*Exercise brief*:
Transcribe every record in full, keeping it exactly the same.
[Start of section]
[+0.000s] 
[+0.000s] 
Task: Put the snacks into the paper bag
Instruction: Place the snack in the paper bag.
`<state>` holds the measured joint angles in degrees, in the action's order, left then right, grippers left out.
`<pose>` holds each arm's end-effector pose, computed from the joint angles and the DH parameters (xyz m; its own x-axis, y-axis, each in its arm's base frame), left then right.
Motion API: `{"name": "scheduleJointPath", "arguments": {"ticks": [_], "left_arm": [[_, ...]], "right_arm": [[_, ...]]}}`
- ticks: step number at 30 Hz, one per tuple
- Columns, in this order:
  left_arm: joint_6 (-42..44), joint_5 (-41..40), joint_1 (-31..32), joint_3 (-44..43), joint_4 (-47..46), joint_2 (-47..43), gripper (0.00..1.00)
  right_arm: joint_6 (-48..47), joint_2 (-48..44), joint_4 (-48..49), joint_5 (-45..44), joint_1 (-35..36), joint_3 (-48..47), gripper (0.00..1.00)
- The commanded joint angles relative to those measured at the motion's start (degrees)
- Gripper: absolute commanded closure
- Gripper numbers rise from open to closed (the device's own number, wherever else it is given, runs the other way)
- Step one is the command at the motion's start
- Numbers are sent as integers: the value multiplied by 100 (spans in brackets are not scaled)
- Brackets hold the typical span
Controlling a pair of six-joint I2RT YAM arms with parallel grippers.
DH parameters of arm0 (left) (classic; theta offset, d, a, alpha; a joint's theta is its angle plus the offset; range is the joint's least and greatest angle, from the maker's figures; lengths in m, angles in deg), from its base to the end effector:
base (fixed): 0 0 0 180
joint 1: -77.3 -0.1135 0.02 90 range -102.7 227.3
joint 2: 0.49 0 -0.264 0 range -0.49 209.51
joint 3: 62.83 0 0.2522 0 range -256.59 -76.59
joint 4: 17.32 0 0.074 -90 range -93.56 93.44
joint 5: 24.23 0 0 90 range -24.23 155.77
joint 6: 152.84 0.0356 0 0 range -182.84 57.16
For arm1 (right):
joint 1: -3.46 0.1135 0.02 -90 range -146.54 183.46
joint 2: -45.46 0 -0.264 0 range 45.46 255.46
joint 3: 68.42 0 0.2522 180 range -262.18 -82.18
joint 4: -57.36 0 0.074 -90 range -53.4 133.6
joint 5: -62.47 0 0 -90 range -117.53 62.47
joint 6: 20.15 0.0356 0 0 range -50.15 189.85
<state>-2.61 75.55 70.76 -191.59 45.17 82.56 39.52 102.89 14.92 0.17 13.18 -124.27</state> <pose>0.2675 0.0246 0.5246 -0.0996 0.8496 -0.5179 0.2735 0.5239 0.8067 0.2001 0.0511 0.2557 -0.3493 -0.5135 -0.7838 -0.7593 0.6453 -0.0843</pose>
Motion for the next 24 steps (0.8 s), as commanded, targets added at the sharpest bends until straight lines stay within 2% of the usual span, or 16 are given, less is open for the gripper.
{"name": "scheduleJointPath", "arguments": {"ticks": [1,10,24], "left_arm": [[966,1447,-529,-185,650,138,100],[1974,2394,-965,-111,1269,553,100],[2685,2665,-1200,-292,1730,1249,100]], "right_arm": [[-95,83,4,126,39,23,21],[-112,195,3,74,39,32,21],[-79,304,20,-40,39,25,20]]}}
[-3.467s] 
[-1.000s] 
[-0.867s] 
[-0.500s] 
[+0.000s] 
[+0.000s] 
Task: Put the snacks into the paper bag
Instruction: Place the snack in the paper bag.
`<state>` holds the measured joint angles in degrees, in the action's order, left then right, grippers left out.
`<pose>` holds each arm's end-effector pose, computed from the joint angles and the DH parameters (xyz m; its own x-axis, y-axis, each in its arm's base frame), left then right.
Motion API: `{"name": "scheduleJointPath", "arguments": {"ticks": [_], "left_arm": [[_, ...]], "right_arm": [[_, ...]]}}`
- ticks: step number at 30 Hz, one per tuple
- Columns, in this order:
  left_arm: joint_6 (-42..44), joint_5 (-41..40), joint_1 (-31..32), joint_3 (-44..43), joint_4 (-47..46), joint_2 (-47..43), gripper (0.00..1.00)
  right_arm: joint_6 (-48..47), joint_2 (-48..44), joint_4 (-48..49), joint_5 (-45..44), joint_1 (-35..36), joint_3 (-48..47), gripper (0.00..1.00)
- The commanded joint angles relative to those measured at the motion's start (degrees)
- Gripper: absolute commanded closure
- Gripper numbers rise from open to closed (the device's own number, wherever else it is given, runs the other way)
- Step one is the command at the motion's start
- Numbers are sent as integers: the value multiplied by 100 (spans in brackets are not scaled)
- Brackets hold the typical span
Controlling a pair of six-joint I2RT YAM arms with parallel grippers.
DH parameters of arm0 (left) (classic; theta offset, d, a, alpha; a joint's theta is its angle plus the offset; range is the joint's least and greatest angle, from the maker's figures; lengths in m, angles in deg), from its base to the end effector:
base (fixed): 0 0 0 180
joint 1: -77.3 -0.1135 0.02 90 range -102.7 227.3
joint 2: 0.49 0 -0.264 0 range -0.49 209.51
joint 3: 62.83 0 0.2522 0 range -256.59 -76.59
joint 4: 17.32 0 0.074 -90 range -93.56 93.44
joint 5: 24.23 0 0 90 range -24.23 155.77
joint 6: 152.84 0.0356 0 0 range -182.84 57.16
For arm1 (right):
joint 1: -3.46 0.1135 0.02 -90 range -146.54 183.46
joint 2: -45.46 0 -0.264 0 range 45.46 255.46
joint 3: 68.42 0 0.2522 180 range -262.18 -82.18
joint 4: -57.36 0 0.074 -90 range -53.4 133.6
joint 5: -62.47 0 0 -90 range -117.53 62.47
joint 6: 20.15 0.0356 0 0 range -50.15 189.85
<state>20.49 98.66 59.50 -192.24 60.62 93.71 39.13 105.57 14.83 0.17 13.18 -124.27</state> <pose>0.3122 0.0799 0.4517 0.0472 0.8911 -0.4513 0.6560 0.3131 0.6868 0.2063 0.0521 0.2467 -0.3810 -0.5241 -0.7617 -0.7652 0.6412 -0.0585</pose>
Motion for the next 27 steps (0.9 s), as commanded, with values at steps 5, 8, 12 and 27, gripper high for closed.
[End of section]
*Answer to this problem*:
[+0.000s] 
[+0.000s] 
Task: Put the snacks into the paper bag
Instruction: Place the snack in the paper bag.
`<state>` holds the measured joint angles in degrees, in the action's order, left then right, grippers left out.
`<pose>` holds each arm's end-effector pose, computed from the joint angles and the DH parameters (xyz m; its own x-axis, y-axis, each in its arm's base frame), left then right.
Motion API: `{"name": "scheduleJointPath", "arguments": {"ticks": [_], "left_arm": [[_, ...]], "right_arm": [[_, ...]]}}`
- ticks: step number at 30 Hz, one per tuple
- Columns, in this order:
  left_arm: joint_6 (-42..44), joint_5 (-41..40), joint_1 (-31..32), joint_3 (-44..43), joint_4 (-47..46), joint_2 (-47..43), gripper (0.00..1.00)
  right_arm: joint_6 (-48..47), joint_2 (-48..44), joint_4 (-48..49), joint_5 (-45..44), joint_1 (-35..36), joint_3 (-48..47), gripper (0.00..1.00)
- The commanded joint angles relative to those measured at the motion's start (degrees)
- Gripper: absolute commanded closure
- Gripper numbers rise from open to closed (the device's own number, wherever else it is given, runs the other way)
- Step one is the command at the motion's start
- Numbers are sent as integers: the value multiplied by 100 (spans in brackets are not scaled)
- Brackets hold the typical span
Controlling a pair of six-joint I2RT YAM arms with parallel grippers.
DH parameters of arm0 (left) (classic; theta offset, d, a, alpha; a joint's theta is its angle plus the offset; range is the joint's least and greatest angle, from the maker's figures; lengths in m, angles in deg), from its base to the end effector:
base (fixed): 0 0 0 180
joint 1: -77.3 -0.1135 0.02 90 range -102.7 227.3
joint 2: 0.49 0 -0.264 0 range -0.49 209.51
joint 3: 62.83 0 0.2522 0 range -256.59 -76.59
joint 4: 17.32 0 0.074 -90 range -93.56 93.44
joint 5: 24.23 0 0 90 range -24.23 155.77
joint 6: 152.84 0.0356 0 0 range -182.84 57.16
For arm1 (right):
joint 1: -3.46 0.1135 0.02 -90 range -146.54 183.46
joint 2: -45.46 0 -0.264 0 range 45.46 255.46
joint 3: 68.42 0 0.2522 180 range -262.18 -82.18
joint 4: -57.36 0 0.074 -90 range -53.4 133.6
joint 5: -62.47 0 0 -90 range -117.53 62.47
joint 6: 20.15 0.0356 0 0 range -50.15 189.85
<state>-2.61 75.55 70.76 -191.59 45.17 82.56 39.52 102.89 14.92 0.17 13.18 -124.27</state> <pose>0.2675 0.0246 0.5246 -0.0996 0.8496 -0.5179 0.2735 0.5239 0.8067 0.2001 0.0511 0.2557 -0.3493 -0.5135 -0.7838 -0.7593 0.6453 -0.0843</pose>
Motion for the next 24 steps (0.8 s), as commanded, targets added at the sharpest bends until straight lines stay within 2% of the usual span, or 16 are given, less is open for the gripper.
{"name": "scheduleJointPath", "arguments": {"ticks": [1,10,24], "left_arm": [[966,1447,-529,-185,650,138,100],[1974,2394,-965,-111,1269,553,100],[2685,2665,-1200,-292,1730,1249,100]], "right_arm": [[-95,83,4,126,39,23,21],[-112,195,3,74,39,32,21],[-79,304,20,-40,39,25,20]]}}
[-3.467s] 
[-1.000s] 
[-0.867s] 
[-0.500s] 
[+0.000s] 
[+0.000s] 
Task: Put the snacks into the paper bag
Instruction: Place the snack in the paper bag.
`<state>` holds the measured joint angles in degrees, in the action's order, left then right, grippers left out.
`<pose>` holds each arm's end-effector pose, computed from the joint angles and the DH parameters (xyz m; its own x-axis, y-axis, each in its arm's base frame), left then right.
Motion API: `{"name": "scheduleJointPath", "arguments": {"ticks": [_], "left_arm": [[_, ...]], "right_arm": [[_, ...]]}}`
- ticks: step number at 30 Hz, one per tuple
- Columns, in this order:
  left_arm: joint_6 (-42..44), joint_5 (-41..40), joint_1 (-31..32), joint_3 (-44..43), joint_4 (-47..46), joint_2 (-47..43), gripper (0.00..1.00)
  right_arm: joint_6 (-48..47), joint_2 (-48..44), joint_4 (-48..49), joint_5 (-45..44), joint_1 (-35..36), joint_3 (-48..47), gripper (0.00..1.00)
- The commanded joint angles relative to those measured at the motion's start (degrees)
- Gripper: absolute commanded closure
- Gripper numbers rise from open to closed (the device's own number, wherever else it is given, runs the other way)
- Step one is the command at the motion's start
- Numbers are sent as integers: the value multiplied by 100 (spans in brackets are not scaled)
- Brackets hold the typical span
Controlling a pair of six-joint I2RT YAM arms with parallel grippers.
DH parameters of arm0 (left) (classic; theta offset, d, a, alpha; a joint's theta is its angle plus the offset; range is the joint's least and greatest angle, from the maker's figures; lengths in m, angles in deg), from its base to the end effector:
base (fixed): 0 0 0 180
joint 1: -77.3 -0.1135 0.02 90 range -102.7 227.3
joint 2: 0.49 0 -0.264 0 range -0.49 209.51
joint 3: 62.83 0 0.2522 0 range -256.59 -76.59
joint 4: 17.32 0 0.074 -90 range -93.56 93.44
joint 5: 24.23 0 0 90 range -24.23 155.77
joint 6: 152.84 0.0356 0 0 range -182.84 57.16
For arm1 (right):
joint 1: -3.46 0.1135 0.02 -90 range -146.54 183.46
joint 2: -45.46 0 -0.264 0 range 45.46 255.46
joint 3: 68.42 0 0.2522 180 range -262.18 -82.18
joint 4: -57.36 0 0.074 -90 range -53.4 133.6
joint 5: -62.47 0 0 -90 range -117.53 62.47
joint 6: 20.15 0.0356 0 0 range -50.15 189.85
<state>20.49 98.66 59.50 -192.24 60.62 93.71 39.13 105.57 14.83 0.17 13.18 -124.27</state> <pose>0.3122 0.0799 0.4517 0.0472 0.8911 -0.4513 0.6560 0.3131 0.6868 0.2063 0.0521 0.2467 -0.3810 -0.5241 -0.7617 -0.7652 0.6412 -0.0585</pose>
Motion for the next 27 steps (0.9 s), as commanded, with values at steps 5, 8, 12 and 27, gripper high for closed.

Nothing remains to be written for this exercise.